El taxista aceleró fuerte por Larrea pero en la avenida Córdoba había, como de costumbre, un tránsito pesado. Cada semáforo en rojo parecía interminable. El trayecto fue más llevadero de Godoy Cruz hacia Libertador. Por un lado, porque faltaba menos para llegar, y por el otro, porque me entretuve mirando a los grupos de chicos y chicas que se amontonaban en las veredas y pasaban como a contramano del taxi, en un continuo ir y venir por los bares a la última moda.

“Qué lejos estoy de todo esto”, pensé mientras me palpaba el grueso fajo de billetes en el pantalón.

De vuelta en el casino, me precipité a la sala de ruletas donde las apuestas siguieron pasando, se extendieron en el tiempo y esa contingencia desencadenó un número posible de causas, factores o variables por las que mi cara, inmovilizada por la forma en que trataba de no mostrar alteración alguna, se quedaba estática, pero de inmediato exhibía un inesperado temblor en la frente con un espasmo en las mejillas, cada vez que la bola salía disparada con un chasquido sonoro, giraba como desorbitada, perdía fuerza y terminaba su recorrido, mansita, en los números que no había jugado.

Un rato más tarde, ya bien entrada la noche, el rollo de billetes había disminuido tres cuartas partes de su tamaño original, por lo que dejó de importarme que mi incomodidad se transparentara hacia el exterior.

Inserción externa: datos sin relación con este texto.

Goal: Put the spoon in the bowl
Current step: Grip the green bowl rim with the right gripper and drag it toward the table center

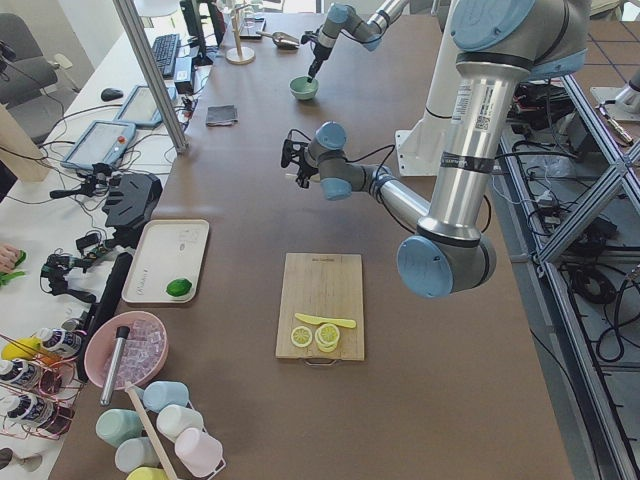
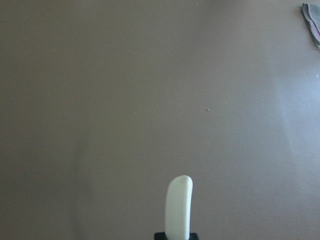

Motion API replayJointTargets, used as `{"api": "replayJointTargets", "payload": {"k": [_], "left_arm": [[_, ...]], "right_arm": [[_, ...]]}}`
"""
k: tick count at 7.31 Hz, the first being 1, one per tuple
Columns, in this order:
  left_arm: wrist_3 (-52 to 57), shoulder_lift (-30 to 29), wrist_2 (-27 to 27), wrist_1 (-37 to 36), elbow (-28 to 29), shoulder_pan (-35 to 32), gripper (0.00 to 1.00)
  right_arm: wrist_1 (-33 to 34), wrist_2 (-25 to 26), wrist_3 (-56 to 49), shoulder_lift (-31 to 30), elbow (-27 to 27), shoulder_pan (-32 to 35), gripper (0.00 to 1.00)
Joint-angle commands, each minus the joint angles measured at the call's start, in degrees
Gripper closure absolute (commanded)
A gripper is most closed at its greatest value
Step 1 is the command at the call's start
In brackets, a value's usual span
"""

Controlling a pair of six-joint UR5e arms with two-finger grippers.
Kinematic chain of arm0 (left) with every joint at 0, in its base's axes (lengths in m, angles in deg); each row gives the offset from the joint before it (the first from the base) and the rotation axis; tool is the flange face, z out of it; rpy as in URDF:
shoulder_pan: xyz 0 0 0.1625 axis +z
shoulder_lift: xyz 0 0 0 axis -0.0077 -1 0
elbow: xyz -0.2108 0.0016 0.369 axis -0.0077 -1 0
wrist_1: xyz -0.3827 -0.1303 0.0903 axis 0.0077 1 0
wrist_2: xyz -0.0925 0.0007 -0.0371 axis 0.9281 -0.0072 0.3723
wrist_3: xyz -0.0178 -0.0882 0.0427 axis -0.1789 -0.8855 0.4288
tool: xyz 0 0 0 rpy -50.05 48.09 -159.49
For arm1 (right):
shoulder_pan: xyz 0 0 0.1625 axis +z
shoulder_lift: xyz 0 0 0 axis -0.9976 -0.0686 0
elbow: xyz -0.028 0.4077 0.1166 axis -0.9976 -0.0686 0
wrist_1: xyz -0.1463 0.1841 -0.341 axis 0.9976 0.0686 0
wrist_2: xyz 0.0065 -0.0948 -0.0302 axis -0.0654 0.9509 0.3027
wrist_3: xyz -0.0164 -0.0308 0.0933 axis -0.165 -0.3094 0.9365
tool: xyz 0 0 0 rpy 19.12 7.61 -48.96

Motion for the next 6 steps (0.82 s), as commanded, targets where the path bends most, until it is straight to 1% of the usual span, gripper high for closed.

Empecé a tener actitudes visibles de enojo, ineficaces por otra parte, y al fin de cuentas innecesarias, porque el hecho de darle puñetazos leves, sin ferocidad, al vidrio que cubría la pantalla de la ruleta, no iba a contribuir a una orientación del mecanismo y, en consecuencia, hacerlo comportarse en mi favor.

Por un instante, estuve a punto de ponerme a discutir con otro jugador, sentado a mi lado, que antes de cada jugada soplaba un sorbete dentro de un vaso en el que solo quedaban trocitos de hielo. El tipo se hizo primero el desentendido cuando dije en voz alta que estaba todo arreglado, pero en la jugada siguiente, cuando lo repetí, se inclinó hacia delante, muy cerca de mi cara, y en voz baja me aseguró que al casino no le interesaba manipular dónde iba a caer la bola de la ruleta.

—¿Sabés por qué? —preguntó.

Encerrado en mi propio juego, casi nunca respondía a quien me hablaba. Creía que era para mantener la mente despierta y tomar buenas decisiones.

El tipo dejó correr unos segundos, y dijo:

—¿No lo sabés?

—No.

—Por los que se enojan y meten la pata.

—A ver —dije con el mentón muy en punta—, supongamos que tenés razón y que existen los ciclos del azar, con sus metidas de pata, por llamarlas de algún modo. Esto no impide que un par de informáticos puedan instalar censores para monitorear dónde conviene que caiga la bola.

—No es así cómo funciona —dijo el tipo, con ánimo de seguir hablando.